[EDITORS' NOTE: THIS PAGE CONTAINS HEADNOTES. HEADNOTES ARE NOT AN OFFICIAL PRODUCT OF THE COURT, THEREFORE THEY ARE NOT DISPLAYED.] *Page 70
[EDITORS' NOTE: THIS PAGE CONTAINS HEADNOTES. HEADNOTES ARE NOT AN OFFICIAL PRODUCT OF THE COURT, THEREFORE THEY ARE NOT DISPLAYED.] *Page 71 The question presented for our decision on this appeal is whether the defendant, in the exercise of the right, reserved to him in and by his deed to Mrs. Shutes, to enter upon a certain and specific portion of the land granted to her and "to dig and take therefrom the clay and sand that may be found thereon fit for brick-making" without any restriction or qualification in the terms of the reservation, can, as decided by the courts below, excavate and remove the same "only to such an extent as shall leave the plaintiff sufficient lateral support to sustain her lands adjoining thereto." Such is not a proper construction of the reservation. The defendant in his grant conveyed to his grantee the title to the whole of the land included in the general description thereof. There was no exception from its operation of the one and three-quarters of an acre specifically described and designated in the reserving clause of the deed, but the tenure thereof was only abridged to the extent of the right mentioned and specified in that clause. The legal effect of the deed was the same as if the entire property, without the reserving clause, had been absolutely conveyed to Mrs. Shutes, and she had immediately granted to the defendant the same right as was reserved to him thereby. There was consequently no severance of the ownership of the land described therein from the residue of the premises granted. The whole became vested in Mrs. Shutes, and was afterward conveyed by her to the plaintiff subject only to the rights of the defendant secured to him by the reservation. The plaintiff and defendant were, therefore, *Page 73 not contiguous owners of different pieces of land. The plaintiff alone was owner in fee of the entire property described in the deed to her, while the defendant had only an incorporeal right to excavate such reserved clay and sand fit for brick-making in the one and three-quarter acres, specifically described to define the extent of the land in which that right could be exercised. It follows, that the doctrine of lateral support and other rights incident to, and affecting lands adjoining and adjacent to each other, owned by different proprietors, has no application in this case.
The opinions of the courts below, both at Special Term and the General Terms, show that they based their decisions on the assumption that, as to the clay and sand, the defendant occupied the position of an adjoining proprietor to the plaintiff, and was subject to the rule of the common law, that every person must so use his own property as not to do any damage to that of another.
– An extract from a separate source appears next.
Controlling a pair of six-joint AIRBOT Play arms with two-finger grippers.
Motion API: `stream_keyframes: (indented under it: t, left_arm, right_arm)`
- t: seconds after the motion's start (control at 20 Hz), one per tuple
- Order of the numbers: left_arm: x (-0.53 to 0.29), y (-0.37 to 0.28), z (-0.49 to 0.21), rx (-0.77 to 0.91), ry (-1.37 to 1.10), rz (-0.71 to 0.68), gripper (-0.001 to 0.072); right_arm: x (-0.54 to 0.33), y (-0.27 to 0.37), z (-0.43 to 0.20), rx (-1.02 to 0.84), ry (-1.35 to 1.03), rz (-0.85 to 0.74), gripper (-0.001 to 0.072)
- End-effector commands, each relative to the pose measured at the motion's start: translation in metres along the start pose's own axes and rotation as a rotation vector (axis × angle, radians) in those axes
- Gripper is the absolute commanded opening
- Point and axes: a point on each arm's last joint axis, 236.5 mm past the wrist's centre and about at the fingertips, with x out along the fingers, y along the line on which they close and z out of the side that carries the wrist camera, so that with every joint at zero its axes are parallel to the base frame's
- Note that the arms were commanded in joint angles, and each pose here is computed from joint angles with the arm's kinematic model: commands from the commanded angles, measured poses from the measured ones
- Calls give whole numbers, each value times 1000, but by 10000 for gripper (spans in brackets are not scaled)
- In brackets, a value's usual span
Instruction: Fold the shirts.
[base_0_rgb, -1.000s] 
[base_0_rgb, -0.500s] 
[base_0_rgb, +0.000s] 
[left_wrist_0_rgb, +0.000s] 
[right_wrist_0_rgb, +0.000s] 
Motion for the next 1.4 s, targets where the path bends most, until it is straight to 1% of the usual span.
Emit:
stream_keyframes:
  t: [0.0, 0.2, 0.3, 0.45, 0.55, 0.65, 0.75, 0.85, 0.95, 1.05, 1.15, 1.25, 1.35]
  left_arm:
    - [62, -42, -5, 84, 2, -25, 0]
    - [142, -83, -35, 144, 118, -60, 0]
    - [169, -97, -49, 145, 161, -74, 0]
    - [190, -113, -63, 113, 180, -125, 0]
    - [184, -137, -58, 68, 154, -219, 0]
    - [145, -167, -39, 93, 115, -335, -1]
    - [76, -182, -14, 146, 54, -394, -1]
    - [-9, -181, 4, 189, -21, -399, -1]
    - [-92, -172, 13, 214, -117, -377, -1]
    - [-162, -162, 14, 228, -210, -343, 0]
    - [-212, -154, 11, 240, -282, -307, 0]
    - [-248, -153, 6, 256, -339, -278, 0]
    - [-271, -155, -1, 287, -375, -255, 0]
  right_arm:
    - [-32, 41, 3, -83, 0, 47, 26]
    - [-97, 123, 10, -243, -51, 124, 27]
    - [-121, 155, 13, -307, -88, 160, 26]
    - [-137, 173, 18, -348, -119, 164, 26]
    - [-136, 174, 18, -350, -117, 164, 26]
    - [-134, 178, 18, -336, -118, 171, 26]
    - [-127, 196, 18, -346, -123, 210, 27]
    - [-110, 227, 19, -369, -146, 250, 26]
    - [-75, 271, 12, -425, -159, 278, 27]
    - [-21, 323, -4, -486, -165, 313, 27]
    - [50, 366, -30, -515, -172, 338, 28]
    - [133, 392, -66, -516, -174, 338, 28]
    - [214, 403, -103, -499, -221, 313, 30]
They were mistaken as to the nature and character of the defendant's right. As I have before shown, the freehold in the one and three-quarters of an acre, was in the plaintiff. It was not divided so as to vest the title to the clay and sand thereon in the defendant absolutely, as a distinct and separate freehold, the plaintiff having the title to the residue. The defendant was the owner only of an incorporeal right to dig for and take away the clay and sand found within the boundaries of the land to which the right extended for the sole purpose of brick-making, and not the absolute proprietor thereof for all purposes. The ownership of mineral lands is distinguishable from that in this case. In those the surface and the subjacent mines may be, and often are, owned by different parties and by separate titles, the division being by a horizontal line. There is a distinct freehold in each of them, and the subjacent lands or mineral strata must be so occupied and used as not to divest or interfere with a reasonable and proper support of the surface lands. Such are the cases cited by the respondent's counsel, of Harris v. Ryding (5 M. W., 59); Humphries v. Brogden (12 Ad. Ell. [N.R.], 739; Smart v. Morton (5 Ell. Bl., 30); and *Page 74 the case in the House of Lords of Buchanan v. Andrews (Law R., Appellate Series, Scotch Appeals, 2d July 1873, vol. 2, p. 290). The rights of the mineral owners were considered as freehold estates and not as mere reservations of a right to dig for ores in the land of another.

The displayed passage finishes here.